» **WHAT TO WORK ON**:
The response consists of the lines from the start of the material below through the line holding "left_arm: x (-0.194", repeated word for word and without pictures.

» **DATASET SECTION**:
⟨

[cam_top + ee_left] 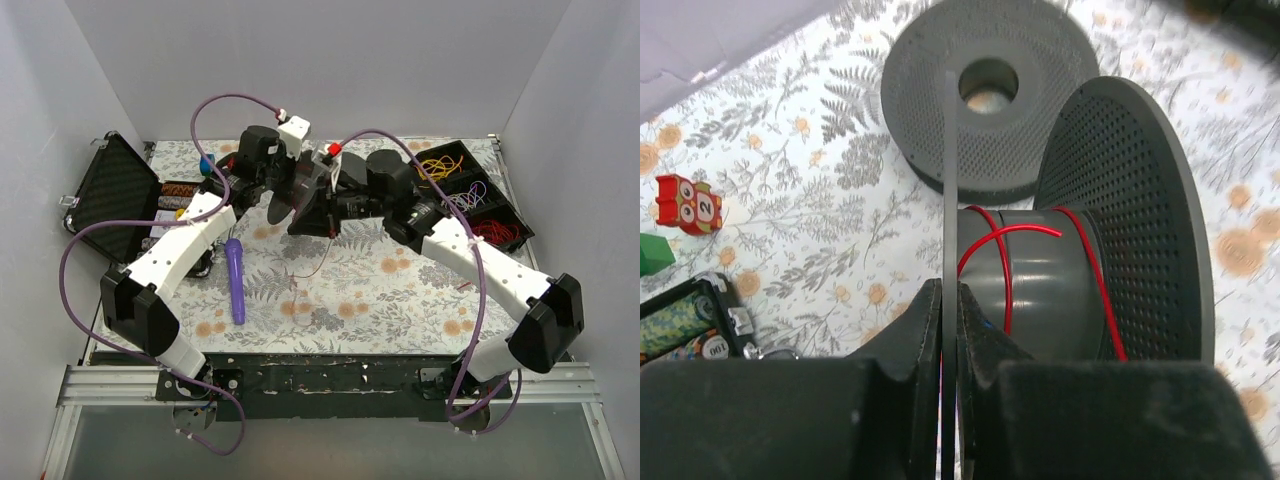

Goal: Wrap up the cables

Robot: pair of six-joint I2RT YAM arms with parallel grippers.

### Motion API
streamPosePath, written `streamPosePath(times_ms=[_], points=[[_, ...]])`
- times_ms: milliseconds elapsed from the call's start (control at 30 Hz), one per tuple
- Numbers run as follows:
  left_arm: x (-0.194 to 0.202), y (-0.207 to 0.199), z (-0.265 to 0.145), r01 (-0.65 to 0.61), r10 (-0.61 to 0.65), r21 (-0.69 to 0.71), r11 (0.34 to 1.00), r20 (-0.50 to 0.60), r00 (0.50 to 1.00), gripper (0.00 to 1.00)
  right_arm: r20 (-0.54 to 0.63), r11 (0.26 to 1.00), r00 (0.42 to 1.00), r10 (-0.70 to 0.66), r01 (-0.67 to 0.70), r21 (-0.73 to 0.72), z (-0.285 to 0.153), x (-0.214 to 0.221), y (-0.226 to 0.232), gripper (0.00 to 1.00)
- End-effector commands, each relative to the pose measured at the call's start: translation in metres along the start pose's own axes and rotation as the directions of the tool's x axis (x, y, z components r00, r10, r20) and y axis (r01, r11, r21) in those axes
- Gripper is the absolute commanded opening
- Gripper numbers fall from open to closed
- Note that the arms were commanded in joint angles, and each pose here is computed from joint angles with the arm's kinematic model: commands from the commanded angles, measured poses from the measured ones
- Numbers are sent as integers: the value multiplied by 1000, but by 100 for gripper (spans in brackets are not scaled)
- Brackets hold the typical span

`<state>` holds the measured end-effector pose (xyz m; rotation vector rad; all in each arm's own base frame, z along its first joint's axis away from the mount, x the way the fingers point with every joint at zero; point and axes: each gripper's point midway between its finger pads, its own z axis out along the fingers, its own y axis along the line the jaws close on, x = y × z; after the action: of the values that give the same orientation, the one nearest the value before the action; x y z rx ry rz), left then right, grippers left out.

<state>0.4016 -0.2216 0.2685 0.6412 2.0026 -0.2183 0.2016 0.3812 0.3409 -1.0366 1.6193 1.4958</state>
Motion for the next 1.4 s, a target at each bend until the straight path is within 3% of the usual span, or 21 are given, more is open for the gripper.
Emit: streamPosePath(times_ms=[0,100,200,400,533,733,800,967,1100,1267,1367], points=[[-101,22,-42,183,-168,-21,983,306,937,0,20,990,990,-138,138,9,20,-9,0,8],[-130,25,-65,216,-209,21,976,357,911,0,8,985,988,-157,156,68,21,9,-19,29],[-161,13,-95,183,-210,105,977,403,891,0,3,968,978,-208,205,141,15,24,-36,42],[-196,7,-146,128,-187,155,980,469,863,0,-5,916,946,-323,314,248,-1,41,-61,59],[-220,9,-177,99,-168,156,983,534,828,0,-35,863,923,-382,370,344,-24,57,-84,63],[-242,1,-200,42,-150,193,980,590,794,0,7,799,902,-432,380,466,-73,65,-103,71],[-246,-2,-202,37,-161,215,976,596,787,0,6,781,893,-450,391,487,-78,71,-108,80],[-261,-4,-212,34,-174,228,973,630,756,0,14,822,892,-451,409,396,-59,80,-108,87],[-267,-7,-223,27,-182,243,970,647,740,0,56,847,859,-509,489,211,-31,91,-87,88],[-264,-11,-235,12,-185,262,965,647,740,0,53,878,877,-478,479,-6,-22,121,-65,86],[-263,-11,-238,11,-183,261,965,646,741,0,31,906,905,-424,423,36,-15,124,-83,84]])
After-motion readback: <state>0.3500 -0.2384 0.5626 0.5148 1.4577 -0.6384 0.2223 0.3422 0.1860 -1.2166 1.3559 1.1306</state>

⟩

» **ANSWER AREA**:
[cam_top + ee_left] 

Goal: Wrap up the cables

Robot: pair of six-joint I2RT YAM arms with parallel grippers.

### Motion API
streamPosePath, written `streamPosePath(times_ms=[_], points=[[_, ...]])`
- times_ms: milliseconds elapsed from the call's start (control at 30 Hz), one per tuple
- Numbers run as follows:
  left_arm: x (-0.194 to 0.202), y (-0.207 to 0.199), z (-0.265 to 0.145), r01 (-0.65 to 0.61), r10 (-0.61 to 0.65), r21 (-0.69 to 0.71), r11 (0.34 to 1.00), r20 (-0.50 to 0.60), r00 (0.50 to 1.00), gripper (0.00 to 1.00)

That is the complete answer.